§ **Data supplied**
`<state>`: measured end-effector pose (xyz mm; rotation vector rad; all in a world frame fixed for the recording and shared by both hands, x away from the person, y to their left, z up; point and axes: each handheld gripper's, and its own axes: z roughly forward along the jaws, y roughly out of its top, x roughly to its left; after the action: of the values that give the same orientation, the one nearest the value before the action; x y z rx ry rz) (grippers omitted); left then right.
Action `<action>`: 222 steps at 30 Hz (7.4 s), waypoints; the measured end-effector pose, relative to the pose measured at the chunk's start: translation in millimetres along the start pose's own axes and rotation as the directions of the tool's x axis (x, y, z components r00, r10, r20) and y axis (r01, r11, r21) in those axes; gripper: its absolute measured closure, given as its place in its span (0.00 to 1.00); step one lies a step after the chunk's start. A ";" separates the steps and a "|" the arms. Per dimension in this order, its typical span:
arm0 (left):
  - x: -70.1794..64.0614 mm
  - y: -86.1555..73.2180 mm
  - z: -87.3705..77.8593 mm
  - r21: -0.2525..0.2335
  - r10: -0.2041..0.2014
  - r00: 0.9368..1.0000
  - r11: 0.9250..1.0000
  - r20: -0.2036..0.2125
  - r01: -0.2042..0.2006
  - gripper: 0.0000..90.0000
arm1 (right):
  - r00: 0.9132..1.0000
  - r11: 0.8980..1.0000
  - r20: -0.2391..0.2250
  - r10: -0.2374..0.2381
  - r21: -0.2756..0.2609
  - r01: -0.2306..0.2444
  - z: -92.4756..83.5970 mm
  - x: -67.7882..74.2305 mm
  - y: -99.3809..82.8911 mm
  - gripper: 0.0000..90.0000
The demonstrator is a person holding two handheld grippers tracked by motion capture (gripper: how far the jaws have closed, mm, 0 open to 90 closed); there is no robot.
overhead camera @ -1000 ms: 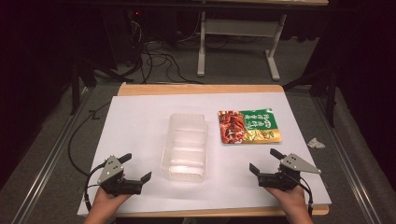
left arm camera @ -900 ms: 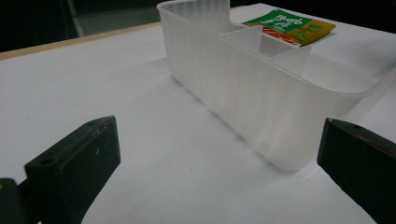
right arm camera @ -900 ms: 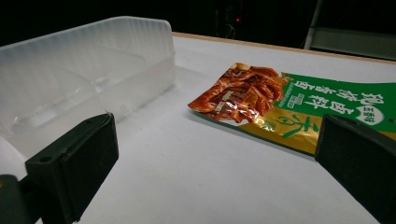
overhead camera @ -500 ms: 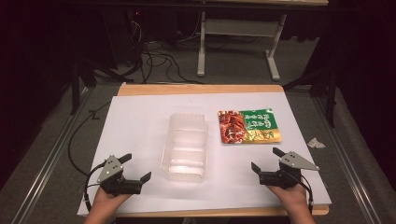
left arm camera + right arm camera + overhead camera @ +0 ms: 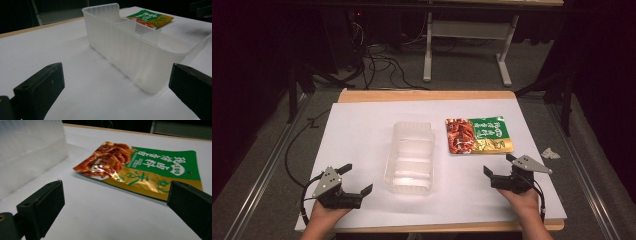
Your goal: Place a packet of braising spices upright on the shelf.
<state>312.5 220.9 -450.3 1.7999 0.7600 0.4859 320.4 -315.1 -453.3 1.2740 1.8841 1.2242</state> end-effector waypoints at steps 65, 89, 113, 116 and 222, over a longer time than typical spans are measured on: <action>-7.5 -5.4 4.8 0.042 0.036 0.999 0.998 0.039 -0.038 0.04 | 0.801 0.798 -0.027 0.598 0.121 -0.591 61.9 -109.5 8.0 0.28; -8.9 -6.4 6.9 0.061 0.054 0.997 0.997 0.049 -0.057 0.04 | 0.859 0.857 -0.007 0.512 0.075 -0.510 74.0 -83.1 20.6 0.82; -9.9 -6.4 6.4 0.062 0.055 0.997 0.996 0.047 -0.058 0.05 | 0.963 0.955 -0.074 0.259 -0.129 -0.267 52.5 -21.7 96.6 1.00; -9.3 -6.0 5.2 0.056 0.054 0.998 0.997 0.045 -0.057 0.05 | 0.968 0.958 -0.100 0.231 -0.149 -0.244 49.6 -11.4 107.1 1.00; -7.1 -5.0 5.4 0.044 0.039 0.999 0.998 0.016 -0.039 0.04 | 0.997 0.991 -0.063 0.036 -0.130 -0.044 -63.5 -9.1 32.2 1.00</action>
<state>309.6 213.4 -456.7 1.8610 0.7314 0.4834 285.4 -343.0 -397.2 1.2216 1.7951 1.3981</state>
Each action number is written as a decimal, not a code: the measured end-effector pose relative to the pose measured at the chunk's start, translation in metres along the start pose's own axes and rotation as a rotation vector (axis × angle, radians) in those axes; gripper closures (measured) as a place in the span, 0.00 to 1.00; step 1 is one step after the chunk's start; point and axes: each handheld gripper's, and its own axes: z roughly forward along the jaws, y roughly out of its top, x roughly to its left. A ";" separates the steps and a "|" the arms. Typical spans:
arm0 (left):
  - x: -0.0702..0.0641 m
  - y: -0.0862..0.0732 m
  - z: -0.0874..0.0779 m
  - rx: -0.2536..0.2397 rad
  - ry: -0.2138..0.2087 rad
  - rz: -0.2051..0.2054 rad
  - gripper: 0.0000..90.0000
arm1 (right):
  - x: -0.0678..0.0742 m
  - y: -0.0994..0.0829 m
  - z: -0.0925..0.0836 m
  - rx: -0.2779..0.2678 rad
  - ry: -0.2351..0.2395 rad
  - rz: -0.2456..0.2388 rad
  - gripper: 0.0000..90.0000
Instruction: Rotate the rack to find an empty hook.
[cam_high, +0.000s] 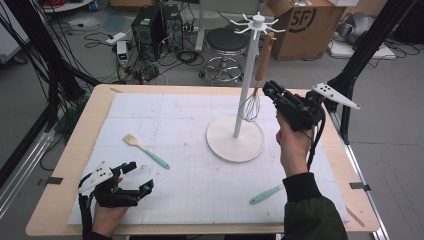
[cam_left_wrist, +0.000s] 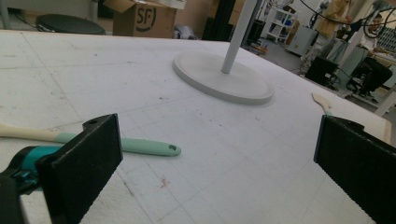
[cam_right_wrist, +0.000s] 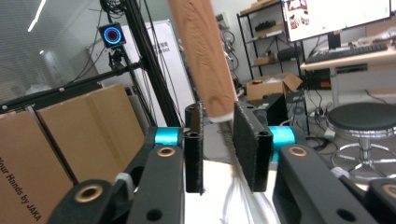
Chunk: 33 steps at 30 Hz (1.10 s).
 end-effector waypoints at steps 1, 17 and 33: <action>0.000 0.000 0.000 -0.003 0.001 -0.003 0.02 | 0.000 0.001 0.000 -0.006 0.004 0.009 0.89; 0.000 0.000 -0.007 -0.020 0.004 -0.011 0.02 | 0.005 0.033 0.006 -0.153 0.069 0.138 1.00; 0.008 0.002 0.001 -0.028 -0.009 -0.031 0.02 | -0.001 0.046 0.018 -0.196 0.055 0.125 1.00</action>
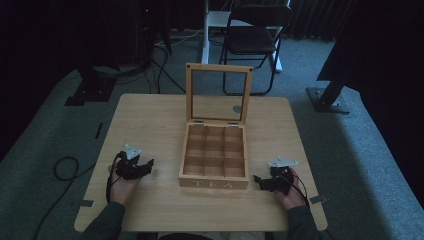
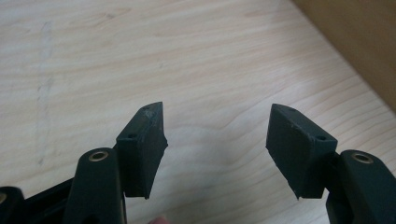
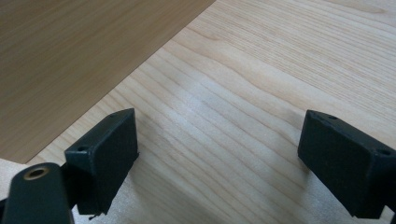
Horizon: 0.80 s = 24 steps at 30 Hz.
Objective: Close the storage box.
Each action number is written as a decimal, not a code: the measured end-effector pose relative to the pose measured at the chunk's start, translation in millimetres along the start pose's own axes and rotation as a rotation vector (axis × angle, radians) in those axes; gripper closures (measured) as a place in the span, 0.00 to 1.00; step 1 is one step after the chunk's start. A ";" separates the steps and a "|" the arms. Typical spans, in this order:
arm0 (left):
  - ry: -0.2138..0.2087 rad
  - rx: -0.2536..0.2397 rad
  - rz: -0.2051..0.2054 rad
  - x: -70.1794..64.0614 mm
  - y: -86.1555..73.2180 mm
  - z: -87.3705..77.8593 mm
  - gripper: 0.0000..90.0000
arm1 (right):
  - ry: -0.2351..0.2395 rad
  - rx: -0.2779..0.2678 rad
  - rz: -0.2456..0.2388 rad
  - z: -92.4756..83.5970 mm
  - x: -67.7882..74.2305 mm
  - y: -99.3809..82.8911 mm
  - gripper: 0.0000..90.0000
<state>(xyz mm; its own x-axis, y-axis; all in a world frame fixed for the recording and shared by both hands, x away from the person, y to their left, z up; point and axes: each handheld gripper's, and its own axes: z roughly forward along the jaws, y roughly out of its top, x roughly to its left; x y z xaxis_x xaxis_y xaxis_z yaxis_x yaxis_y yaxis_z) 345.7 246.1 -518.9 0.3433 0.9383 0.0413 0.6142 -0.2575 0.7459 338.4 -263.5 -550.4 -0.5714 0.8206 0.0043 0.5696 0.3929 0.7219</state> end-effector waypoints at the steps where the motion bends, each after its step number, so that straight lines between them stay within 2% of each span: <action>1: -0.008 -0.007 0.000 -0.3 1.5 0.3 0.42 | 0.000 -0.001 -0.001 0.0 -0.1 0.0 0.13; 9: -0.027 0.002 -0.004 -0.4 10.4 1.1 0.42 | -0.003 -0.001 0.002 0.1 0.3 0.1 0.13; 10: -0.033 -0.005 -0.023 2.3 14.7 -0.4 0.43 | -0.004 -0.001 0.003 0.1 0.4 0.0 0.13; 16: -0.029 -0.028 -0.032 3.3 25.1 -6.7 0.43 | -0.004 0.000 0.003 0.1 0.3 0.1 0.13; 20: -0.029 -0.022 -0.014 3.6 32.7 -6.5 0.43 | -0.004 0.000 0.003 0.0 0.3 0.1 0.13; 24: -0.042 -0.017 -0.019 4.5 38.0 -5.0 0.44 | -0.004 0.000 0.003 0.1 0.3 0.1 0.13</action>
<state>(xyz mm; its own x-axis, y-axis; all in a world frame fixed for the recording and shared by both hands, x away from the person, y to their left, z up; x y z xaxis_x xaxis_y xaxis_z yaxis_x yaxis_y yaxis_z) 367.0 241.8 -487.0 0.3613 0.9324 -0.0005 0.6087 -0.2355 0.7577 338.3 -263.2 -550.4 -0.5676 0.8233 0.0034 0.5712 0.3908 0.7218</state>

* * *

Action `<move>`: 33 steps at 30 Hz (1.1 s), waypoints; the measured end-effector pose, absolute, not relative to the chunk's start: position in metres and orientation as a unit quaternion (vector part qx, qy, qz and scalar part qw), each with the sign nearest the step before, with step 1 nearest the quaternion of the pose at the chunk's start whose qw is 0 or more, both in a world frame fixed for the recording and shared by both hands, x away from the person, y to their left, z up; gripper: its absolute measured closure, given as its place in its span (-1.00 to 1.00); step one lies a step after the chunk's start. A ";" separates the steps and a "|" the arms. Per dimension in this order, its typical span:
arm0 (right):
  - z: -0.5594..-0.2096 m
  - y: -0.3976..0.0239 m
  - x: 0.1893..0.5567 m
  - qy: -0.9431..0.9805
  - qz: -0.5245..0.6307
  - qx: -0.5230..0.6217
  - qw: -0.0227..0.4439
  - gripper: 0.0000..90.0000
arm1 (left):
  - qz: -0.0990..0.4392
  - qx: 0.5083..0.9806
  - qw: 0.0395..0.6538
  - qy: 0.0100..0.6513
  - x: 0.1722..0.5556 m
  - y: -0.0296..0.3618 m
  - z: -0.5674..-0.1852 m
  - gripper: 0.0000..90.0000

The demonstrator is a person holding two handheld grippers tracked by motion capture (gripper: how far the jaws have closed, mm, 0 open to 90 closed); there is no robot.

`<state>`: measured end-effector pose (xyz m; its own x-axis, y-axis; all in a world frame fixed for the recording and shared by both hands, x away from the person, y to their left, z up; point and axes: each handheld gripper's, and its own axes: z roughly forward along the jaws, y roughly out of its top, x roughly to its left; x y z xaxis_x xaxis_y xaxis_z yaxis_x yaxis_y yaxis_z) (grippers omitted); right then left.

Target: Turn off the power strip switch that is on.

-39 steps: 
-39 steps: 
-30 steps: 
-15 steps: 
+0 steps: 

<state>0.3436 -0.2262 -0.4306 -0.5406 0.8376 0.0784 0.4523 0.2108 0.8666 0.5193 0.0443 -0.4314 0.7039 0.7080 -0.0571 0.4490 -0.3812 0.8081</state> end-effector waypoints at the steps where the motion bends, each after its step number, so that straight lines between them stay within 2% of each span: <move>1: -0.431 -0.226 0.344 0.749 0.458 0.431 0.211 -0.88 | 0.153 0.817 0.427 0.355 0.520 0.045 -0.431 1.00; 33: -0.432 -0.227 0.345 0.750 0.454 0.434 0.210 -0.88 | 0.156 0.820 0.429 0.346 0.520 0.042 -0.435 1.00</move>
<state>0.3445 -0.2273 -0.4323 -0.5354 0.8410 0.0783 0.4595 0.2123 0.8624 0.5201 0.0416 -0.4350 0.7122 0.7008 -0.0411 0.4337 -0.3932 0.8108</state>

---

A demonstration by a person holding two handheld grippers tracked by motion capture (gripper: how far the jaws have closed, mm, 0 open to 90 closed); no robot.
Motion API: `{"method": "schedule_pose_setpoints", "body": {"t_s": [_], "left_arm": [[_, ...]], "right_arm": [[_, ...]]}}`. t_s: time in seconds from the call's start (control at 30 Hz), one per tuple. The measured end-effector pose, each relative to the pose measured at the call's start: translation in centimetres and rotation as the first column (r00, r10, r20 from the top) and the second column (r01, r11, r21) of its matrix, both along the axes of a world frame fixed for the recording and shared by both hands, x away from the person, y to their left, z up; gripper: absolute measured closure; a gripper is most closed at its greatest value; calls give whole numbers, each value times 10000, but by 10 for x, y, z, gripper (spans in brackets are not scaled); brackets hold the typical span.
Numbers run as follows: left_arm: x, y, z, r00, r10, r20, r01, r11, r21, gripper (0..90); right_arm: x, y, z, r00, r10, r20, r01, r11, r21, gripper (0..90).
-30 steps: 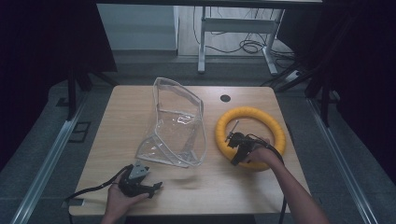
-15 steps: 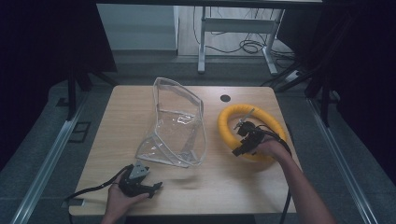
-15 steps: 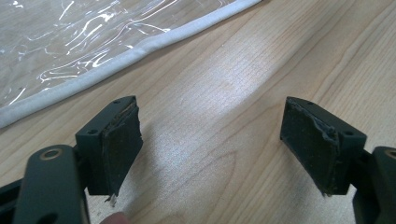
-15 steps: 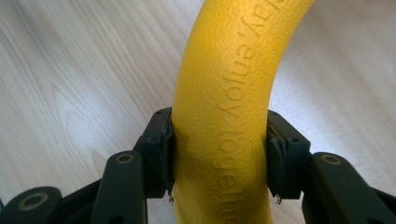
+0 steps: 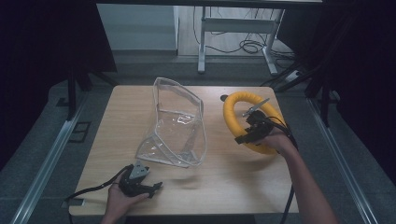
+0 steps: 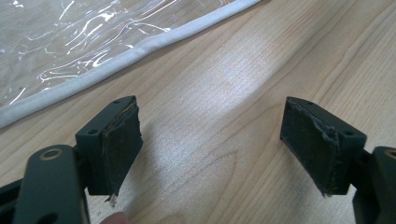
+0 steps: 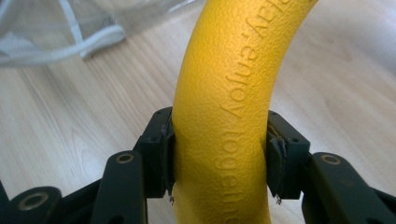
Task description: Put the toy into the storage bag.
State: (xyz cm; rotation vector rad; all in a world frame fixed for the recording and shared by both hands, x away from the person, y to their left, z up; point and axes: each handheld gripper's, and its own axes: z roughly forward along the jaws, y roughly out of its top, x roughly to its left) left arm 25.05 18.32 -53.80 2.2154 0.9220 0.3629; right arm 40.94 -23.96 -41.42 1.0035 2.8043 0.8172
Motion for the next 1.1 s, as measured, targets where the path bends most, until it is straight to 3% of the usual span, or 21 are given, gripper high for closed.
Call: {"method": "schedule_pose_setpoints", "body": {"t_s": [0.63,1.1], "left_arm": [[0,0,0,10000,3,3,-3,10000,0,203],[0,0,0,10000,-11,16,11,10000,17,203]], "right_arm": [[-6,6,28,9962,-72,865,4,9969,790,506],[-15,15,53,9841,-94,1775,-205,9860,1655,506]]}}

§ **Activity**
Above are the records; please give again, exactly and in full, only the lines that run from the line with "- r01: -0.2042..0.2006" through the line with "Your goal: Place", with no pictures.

§ **Written response**
  - r01: -0.2042..0.2006
  - gripper: 0.0000..90.0000
arm1 (right):
  - r00: 0.9132..1.0000
  - r11: 0.8980..1.0000
  - r20: -0.2391..0.2250
  - r10: -0.2374..0.2381
  - r21: -0.2756..0.2609
  - r01: -0.2306..0.2444
  - z: -92.4756..83.5970 mm
  - x: -67.7882..74.2305 mm
  - y: -99.3809..82.8911 mm
  - gripper: 0.0000..90.0000
The demonstrator is a person holding two handheld grippers tracked by motion capture (gripper: how far the jaws have closed, mm, 0 open to 90 closed); there is no robot.
overhead camera @ -1000 ms: 
left arm camera @ -900 ms: 
right arm camera @ -900 ms: 
overhead camera @ -500 ms: 
left arm camera + right arm camera + overhead camera @ +0 ms: 
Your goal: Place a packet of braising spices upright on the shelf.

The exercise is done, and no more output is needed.